Crepeverkäufer Sebastian Manstein und Kunde Christian Holstein sind sich einig: Bei eisigen Temperaturen hilft nur Hochprozentiges auf dem Crepe. Foto: A. Wiese

Das ECHO wollte es wissen: „Was unternehmen Sie gegen die Eiseskälte?“

Bissendorf (awi). Eisiger Wind und Minusgrade – da erledigt so mancher Landmarkt-Kunde seinen Einkauf etwas zügiger als sonst und freut sich, wenn er die Hände schnell wieder in die warme Jackentasche stecken kann. Doch was sollen die Marktbeschicker sagen? Jeden Donnerstag von 14 bis 18 Uhr, also vier Stunden lang – ohne Auf- und Abbau, stehen sie bei Wind und Wetter auf dem Landmarkt und bedienen ihre Kunden. „Und was tun Sie gegen die Kälte?“ wollte das ECHO wissen. Die Antworten waren ebenso einleuchtend wie abwechslungsreich: Bärbel und Walter Boss dürften hinter dem Grill des Imbisswagens der Landschlachterei Dettmers ja eigentlich gar nicht frieren, meint man. Fehlanzeige: Untenrum wirds lausig kalt, verrät das stets gut gelaunte Ehepaar. Doch während ihm die Kälte nicht viel ausmacht, verbarrikadiert sie sich hinter einem dicken Schal und dickem Pullover. Und zu Hause geht es gleich in die heiße Badewanne. Torsten Bornemann, der seit einigen Woche seine leckeren Saucen und Relishes sowie Wildragout auf dem Markt präsentiert, setzt da eher auf Omas handgestrickte Socken aus albanischer Wolle und Opas historischen Taschenkohleofen.

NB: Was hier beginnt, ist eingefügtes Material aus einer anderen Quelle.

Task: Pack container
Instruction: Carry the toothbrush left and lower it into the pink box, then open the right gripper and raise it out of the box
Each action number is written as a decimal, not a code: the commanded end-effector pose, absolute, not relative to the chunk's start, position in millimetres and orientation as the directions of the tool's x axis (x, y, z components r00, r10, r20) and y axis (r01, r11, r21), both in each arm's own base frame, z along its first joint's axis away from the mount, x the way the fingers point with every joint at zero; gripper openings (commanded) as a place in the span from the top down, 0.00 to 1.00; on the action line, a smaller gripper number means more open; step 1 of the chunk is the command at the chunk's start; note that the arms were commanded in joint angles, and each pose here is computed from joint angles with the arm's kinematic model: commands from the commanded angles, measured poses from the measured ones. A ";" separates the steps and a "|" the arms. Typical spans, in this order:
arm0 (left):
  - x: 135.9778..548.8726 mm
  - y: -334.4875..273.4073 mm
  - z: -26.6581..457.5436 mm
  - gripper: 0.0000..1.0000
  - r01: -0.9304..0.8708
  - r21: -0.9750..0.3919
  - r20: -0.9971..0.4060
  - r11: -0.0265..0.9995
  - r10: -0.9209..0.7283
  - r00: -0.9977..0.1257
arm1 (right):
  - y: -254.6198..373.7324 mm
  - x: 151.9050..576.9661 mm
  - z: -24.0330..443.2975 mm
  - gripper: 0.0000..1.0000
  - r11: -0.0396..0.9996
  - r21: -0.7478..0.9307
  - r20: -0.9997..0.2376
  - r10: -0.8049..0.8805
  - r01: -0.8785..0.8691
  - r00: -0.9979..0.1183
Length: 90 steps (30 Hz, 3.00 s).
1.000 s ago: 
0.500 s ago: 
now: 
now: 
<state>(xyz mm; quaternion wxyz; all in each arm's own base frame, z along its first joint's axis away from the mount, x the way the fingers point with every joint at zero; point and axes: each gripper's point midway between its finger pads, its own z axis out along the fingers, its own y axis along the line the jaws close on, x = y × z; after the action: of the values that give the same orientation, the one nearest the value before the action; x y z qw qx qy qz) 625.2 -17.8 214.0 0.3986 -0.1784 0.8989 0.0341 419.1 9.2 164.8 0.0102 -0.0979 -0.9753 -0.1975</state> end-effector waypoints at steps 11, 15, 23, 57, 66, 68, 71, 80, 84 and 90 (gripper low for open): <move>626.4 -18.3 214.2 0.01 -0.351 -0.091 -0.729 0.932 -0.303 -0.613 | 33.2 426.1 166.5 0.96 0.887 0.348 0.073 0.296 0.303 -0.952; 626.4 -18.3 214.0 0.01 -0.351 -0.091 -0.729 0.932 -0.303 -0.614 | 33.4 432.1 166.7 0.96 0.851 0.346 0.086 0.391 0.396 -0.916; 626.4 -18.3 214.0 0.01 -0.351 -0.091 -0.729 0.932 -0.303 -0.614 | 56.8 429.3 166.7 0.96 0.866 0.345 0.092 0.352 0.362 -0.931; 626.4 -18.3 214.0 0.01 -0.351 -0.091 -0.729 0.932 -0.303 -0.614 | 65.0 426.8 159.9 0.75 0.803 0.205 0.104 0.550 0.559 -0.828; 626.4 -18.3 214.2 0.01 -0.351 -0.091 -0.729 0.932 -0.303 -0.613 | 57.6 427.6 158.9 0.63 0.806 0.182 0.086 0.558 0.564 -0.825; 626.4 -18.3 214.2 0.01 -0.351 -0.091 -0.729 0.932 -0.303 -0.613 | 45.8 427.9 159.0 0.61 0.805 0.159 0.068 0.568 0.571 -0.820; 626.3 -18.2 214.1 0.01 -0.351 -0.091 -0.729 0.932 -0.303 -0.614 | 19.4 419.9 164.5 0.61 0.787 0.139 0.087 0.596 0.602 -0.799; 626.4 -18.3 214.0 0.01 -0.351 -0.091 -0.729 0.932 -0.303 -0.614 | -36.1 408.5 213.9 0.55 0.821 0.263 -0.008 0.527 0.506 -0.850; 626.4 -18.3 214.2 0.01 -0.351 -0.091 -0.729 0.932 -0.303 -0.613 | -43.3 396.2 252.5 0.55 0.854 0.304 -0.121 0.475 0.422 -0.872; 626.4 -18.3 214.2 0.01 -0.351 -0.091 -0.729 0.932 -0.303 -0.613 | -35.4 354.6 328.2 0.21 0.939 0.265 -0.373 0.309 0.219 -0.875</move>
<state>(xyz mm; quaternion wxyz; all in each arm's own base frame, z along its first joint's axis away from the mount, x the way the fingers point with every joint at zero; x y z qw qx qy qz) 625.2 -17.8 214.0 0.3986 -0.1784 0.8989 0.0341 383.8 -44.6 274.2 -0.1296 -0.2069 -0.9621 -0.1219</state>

Biolandwirt Hermann Hemme gibt freimütig zu, die lange Unterhose untergezogen zu haben. Der dicke Wollpulli und der Kaffee in der Thermoskanne tun ihr Übriges. Uve Sehne und seine Kollegin vom Hof Schönhoff setzen auf das Zwiebelprinzip: „Zwei Pullover übereinander, immer ein Lachen auf den Lippen und nette Kunden, dann geht das“, schmunzelt Uve Sehne. Renate Bulitz von der Bäckerei Springhetti hat gleich drei Pullis überienander, dazu Leggins und zwei Paar Socken, warmen Tee in der Tassse und einen Knick-Taschenwärmer immer griffbereit. Auf batteriebeheizte Einlegesohlen in den Schuhen schwört Kerstin Thieße von der Backstube Bundschuh. Helga Glienke von der Eilter Käserei hat zwar so tolle Käsesorten wie Büffel-Feuer und Winter-Sonne hinter der Theke, doch zum Wärmen setzt auch sie lieber auf Zwiebelprinzip, Schal und Mütze. Einen Schuss Hochprozentiges auf dem warmen Crêpe empfiehlt Sebastian Manstein von der Crêperie on tour. Gabi Pichler von Fisch-Schmidt hat Thermo-Unterwäsche an und lässt den Heizlüfter und Gasheizung auf volle Pulle laufen. Imker Nils Wolff hat sich auch richtig dick angezogen und läuft immer ein paar Schritte hin und her und die Mädels im Schlachterwagen haben so viel zu tun, dass sie gar nicht zum Frieren kommen!